A startup is a company in the making. By definition, it seeks product-market fit.
Since the term ‘startup’ came into popularity at the end of the dot com bubble, overblown success stories like YouTube, Facebook, Twitter and Flickr helped create the idea that, in order to be successful, a startup had to bring something new and original to the market. But this newness kept people from noticing that deep down, these companies were just really well thought-out businesses.
With this post, I’ll tackle the notion and process that leads us to believe that, in order to be successful, a startup has to have an original solution, an original market and/or an original business model.
Is starting up about being original?
My previous startup Flagback started with a simple idea. We wanted to allow freelancers and agencies to share feedback and communicate directly on a Web page (any Web page). No one else was approaching the problem quite like this…
With four Web experts on the problem, we wound up with a part Web / part browser solution and an über flexible business model. Up pops a competitor or two, the lure of TechCrunch 50 and we end up with a great solution and a great business model that we (partially) invented. Our market wasn’t new (at least…) but, come time to put the solution into customers’ hands, the source of the issues were very blurred out. Was this an issue with the business model, the solution, something else?
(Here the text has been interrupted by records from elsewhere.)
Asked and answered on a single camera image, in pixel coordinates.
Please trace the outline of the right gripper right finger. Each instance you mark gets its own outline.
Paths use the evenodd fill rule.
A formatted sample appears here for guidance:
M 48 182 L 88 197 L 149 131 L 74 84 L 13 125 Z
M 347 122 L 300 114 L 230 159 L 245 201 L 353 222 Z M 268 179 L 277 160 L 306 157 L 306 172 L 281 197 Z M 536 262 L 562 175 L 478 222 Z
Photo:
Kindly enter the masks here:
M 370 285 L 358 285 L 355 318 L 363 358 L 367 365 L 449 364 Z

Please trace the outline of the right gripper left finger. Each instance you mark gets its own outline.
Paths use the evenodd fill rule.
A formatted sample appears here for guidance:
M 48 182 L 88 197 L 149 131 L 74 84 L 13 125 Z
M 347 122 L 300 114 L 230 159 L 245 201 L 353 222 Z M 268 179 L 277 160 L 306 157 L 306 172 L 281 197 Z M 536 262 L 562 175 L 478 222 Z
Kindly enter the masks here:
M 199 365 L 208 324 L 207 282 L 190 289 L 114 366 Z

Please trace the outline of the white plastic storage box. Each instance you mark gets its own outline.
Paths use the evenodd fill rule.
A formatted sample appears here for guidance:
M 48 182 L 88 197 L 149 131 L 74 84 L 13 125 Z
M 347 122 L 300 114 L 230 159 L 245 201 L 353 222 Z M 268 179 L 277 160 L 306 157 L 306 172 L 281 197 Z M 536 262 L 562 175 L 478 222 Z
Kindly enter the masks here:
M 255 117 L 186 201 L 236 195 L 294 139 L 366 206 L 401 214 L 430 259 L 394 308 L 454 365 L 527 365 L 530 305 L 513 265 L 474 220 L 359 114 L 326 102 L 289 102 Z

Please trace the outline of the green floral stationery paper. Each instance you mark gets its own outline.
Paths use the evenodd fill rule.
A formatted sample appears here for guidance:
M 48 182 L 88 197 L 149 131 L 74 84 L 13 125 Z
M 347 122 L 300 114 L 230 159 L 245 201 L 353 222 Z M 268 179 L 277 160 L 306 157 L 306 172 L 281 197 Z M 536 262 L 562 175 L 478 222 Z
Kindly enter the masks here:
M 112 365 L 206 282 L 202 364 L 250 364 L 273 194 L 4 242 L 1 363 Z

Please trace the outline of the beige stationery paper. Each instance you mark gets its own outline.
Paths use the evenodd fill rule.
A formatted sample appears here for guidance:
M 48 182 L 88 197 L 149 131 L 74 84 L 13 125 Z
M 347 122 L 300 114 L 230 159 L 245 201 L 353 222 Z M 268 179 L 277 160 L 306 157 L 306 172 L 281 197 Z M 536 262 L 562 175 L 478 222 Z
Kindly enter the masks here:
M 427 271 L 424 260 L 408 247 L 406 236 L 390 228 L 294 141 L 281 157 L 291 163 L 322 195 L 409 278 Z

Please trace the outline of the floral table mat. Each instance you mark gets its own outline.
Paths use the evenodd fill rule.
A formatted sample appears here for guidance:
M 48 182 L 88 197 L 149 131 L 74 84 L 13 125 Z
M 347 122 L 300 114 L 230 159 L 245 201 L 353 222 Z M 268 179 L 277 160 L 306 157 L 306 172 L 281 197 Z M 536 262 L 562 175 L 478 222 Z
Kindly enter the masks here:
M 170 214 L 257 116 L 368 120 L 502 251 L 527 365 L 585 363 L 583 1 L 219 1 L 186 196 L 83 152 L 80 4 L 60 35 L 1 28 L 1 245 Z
Inventing a product or solution is certainly fun and exciting but building a succesful business is rarely about you and what you find challenging.
Do you want to invent or run a business?
Comparing the two it’s clear that there are very different risk levels between them. How many failed inventors for every Thomas Edison? How many failed startup founders for every Mark Zuckerberg?
Inventing a product gives you first-mover advantage but being first rarely is a sustainable advantage. By being first, you set the bar and open your flanks to a myriad of unseen competitors.
Chances are someone else is already working on your original idea (or something very close to it) and many will compete if you’re succesful. Originality as such is more lack of knowledge and in-depth competitive research than something that should influence your decision to start up (Do it anyway!)
Originality is an artifical constraint. Setting ‘being original’ as a goal for your product or business will result in the creation of an unnecessarily complicated solution with blurry positioning. People relate to what they know and can understand. If your solution comes out of left field, it will be that much more challenging to sell and to position.
But…
There a definite situations where originality, if found, can lead to a sustainable or at least temporary business advantage. In those situations it is very much welcomed as long as you realize that the more original your solution, the more at risk it becomes.
Below is the Originality Risk Chart. In the middle is the Death zone (Avoid!)

Targeting a new market with a new technology and a new business model calls for disaster. Pick your moment to be original and let your creativity shine. Make sure part of your business sits on stable ground; starting up is not an originality contest.